* TASK DESCRIPTION *
Below are lines of data; count those that contain "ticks" and give the total alone.

* DATASET EXCERPT *
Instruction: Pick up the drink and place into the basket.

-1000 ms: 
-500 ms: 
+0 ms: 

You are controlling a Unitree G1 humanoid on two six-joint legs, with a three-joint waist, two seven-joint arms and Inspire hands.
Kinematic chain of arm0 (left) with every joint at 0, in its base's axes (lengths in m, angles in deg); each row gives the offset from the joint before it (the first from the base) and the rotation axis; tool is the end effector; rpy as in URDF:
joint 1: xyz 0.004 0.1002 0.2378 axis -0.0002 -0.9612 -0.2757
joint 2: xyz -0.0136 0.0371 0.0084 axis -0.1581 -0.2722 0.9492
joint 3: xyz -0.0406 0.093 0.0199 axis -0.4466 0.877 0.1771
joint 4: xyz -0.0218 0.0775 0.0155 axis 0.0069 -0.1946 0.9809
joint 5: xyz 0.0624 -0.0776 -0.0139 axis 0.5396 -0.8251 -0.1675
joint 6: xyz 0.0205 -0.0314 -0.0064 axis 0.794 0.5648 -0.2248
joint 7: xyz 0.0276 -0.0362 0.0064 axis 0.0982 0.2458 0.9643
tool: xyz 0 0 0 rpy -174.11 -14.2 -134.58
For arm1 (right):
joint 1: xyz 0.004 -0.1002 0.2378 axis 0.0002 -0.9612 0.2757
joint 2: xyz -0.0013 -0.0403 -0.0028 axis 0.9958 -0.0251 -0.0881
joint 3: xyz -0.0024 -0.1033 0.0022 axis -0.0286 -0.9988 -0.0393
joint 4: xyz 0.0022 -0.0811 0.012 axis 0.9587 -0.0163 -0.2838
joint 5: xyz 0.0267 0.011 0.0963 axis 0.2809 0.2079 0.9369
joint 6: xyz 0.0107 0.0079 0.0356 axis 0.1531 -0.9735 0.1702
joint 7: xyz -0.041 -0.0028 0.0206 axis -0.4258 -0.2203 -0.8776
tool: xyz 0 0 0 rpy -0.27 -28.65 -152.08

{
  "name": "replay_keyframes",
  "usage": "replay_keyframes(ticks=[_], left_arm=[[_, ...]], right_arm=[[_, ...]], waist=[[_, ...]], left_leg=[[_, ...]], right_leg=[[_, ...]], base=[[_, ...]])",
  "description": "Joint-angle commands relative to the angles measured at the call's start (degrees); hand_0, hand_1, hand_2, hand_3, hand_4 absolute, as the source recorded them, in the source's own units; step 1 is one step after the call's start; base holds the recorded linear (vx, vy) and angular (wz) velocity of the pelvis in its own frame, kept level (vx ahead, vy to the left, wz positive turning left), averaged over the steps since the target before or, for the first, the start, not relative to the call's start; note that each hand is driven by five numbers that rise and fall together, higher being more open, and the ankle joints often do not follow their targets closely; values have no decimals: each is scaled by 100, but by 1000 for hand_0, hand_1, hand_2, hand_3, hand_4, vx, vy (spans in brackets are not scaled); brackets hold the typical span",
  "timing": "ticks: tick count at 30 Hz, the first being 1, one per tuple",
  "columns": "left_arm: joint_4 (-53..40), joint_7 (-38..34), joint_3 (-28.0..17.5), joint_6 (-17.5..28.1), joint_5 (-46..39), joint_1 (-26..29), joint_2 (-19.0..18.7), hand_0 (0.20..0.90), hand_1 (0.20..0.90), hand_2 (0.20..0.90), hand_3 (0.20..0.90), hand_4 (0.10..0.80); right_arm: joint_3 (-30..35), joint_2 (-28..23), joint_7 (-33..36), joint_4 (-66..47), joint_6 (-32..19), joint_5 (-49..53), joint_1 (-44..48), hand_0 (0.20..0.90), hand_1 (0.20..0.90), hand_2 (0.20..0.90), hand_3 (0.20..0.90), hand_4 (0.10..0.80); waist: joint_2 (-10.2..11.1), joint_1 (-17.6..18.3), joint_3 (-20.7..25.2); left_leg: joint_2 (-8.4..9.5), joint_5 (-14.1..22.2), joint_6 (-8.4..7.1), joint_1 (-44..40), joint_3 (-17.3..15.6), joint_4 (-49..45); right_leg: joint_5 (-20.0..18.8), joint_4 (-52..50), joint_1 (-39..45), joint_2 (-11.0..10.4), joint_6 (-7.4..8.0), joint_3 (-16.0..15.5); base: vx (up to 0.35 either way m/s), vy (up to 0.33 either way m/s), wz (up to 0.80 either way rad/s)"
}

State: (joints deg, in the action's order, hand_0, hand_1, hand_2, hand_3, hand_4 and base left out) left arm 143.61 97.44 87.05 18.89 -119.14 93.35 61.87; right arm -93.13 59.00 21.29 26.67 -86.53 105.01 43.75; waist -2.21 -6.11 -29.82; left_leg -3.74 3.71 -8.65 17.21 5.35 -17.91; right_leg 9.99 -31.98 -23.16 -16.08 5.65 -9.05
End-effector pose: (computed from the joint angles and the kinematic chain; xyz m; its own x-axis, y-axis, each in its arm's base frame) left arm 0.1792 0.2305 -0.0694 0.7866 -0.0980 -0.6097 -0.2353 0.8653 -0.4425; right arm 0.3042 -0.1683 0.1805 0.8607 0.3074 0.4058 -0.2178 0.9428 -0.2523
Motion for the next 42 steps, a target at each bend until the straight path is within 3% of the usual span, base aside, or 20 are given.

* WRITTEN SOLUTION *
2